In 1923, the Electricity Supply Commission (Eskom) was formed to “render, by the provision of power without profit, a worthy and ever-increasing contribution to the development of South Africa.” This was followed by the creation of the state-owned Iron and Steel Corporation (Iscor) in 1928 to utilize large domestic deposits of iron and coal.

Revenues from gold mining were used to pursue interlinked development objectives, namely industrialization and reducing white poverty. This involved close collaboration between new state-owned companies and private mining firms. The coal industry went from being export oriented to supplying domestic markets fostered by the state, along with Eskom’s new power station and Iscor’s furnaces.

The mining industry initially opposed the formation of a state-owned steel manufacturer. However, they soon made their peace. There was much to be gained for the mining industry through close collaboration with the state. Nowhere else in the world held anywhere near the size of South Africa’s gold deposits and the industry needed long-term political stability to extract from them.

New industries and mines provided protected employment for whites with comparatively high wages fixed by state-controlled industrial bargaining. This was the result of a state-brokered compromise after years of violent industrial upheaval by white workers that culminated in an attempted insurrection by white miners in the 1922 Rand Revolt. Only a person holding a blasting license could be employed as a miner and only a white man could hold a blasting license. The first African was not granted a blasting certificate until December 1988.

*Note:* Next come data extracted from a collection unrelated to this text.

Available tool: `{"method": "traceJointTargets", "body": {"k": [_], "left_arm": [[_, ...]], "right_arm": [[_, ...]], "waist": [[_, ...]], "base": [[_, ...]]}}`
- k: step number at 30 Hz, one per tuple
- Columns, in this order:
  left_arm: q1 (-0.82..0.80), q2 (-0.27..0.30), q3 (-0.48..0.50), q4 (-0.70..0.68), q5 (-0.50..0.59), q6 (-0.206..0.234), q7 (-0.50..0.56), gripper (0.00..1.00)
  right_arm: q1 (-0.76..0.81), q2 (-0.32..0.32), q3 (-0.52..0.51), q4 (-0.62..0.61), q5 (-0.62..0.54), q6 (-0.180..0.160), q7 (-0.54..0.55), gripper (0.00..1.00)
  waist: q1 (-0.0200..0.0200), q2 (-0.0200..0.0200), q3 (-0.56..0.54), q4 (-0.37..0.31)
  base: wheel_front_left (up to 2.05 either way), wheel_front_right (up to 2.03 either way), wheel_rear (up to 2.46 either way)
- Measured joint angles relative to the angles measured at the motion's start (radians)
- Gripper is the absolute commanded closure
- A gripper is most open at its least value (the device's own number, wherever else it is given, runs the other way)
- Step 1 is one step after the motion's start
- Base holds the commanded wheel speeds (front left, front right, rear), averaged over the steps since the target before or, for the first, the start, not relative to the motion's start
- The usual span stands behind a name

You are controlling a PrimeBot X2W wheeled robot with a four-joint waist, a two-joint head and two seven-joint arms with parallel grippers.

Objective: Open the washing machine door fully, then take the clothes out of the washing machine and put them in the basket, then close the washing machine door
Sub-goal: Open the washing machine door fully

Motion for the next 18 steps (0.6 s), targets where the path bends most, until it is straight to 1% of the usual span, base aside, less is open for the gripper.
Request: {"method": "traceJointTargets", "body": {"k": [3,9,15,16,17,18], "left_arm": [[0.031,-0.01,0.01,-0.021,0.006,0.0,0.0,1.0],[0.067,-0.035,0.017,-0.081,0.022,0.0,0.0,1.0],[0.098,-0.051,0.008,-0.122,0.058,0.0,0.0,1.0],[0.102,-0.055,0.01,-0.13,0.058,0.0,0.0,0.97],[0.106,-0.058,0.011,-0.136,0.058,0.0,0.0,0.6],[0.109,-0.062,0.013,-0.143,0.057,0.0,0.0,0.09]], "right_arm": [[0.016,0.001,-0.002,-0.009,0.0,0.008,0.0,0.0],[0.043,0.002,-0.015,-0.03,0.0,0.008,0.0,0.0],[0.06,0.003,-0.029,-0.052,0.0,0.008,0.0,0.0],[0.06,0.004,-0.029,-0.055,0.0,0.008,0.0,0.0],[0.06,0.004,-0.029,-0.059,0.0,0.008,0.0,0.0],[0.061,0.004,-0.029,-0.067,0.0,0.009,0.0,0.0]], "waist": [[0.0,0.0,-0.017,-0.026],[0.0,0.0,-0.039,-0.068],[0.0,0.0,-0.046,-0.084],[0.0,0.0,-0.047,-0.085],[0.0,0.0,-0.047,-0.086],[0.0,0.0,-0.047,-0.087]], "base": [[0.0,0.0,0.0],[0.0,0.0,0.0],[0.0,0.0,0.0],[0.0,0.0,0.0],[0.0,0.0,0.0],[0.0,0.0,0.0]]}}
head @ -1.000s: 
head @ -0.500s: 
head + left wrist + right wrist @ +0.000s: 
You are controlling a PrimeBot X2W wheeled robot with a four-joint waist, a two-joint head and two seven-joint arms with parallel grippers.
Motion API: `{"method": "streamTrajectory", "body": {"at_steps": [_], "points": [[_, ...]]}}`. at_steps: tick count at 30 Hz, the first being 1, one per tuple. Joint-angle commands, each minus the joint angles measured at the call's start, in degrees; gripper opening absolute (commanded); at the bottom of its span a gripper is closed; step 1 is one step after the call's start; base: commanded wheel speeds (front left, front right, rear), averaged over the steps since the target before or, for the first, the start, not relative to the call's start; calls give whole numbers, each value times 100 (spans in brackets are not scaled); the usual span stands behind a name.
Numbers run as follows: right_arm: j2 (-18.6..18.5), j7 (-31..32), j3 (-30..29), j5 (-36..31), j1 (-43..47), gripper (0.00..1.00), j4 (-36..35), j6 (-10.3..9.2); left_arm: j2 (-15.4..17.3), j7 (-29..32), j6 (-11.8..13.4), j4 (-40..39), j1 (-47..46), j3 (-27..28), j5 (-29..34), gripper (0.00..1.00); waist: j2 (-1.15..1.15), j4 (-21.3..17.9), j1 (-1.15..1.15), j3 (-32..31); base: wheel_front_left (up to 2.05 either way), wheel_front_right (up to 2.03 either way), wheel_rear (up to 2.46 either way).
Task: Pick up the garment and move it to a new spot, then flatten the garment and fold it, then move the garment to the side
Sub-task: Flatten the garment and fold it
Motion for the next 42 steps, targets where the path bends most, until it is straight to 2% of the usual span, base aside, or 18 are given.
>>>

The gold industry remained profitable by ruthlessly cutting costs, and was supported in this by the government. Production costs in 1939 were lower than they had been twenty years earlier and profits higher. This was achieved by suppressing wages for the African workers who constituted almost 90 percent of the industry’s workforce and for many decades the industry survived by recruiting hundreds of thousands of migrant workers from across Southern Africa and paying them very low wages. Real wages for African mine workers actually declined between 1889 and 1969.

Paying for apartheid

Afrikaner nationalists continued these same policies after the surprise election of the National Party in 1948. Profits from the mining industry financed the increasingly complex system of racial segregation known as apartheid and the new government raised taxes on the gold industry by 5 percent not long after the election. The National Party saw the mining industry as a tool for the economic upliftment of their constituency of Afrikaans-speaking whites. Afrikaner nationalists had long resented dominance of the industry by British capital and once in government leaned on big mining firms to allow the entry of Afrikaner capital into the sector. The result was that mining conglomerate Anglo American sold a controlling share in its subsidiary General Mining to Federale Mynbou to create the first Afrikaner-controlled mining company.

The period of “high apartheid” in the 1960s coincided with the years of peak production from the mining industry. To put it simply, there was money to pay for a developmental state that provided social mobility for whites, new infrastructure of roads, dams, power stations, and social engineering projects to increase racial segregation. There were real, material benefits for the National Party’s constituents, and in 1968 Samuel Huntington termed South Africa a “satisfied society.” The country had become a tightly integrated industrial economy between large mining firms and state-owned companies. By the 1960s, Eskom’s two largest customers were Iscor and Anglo American, while Anglo American was the largest supplier of coal to both Eskom and Iscor.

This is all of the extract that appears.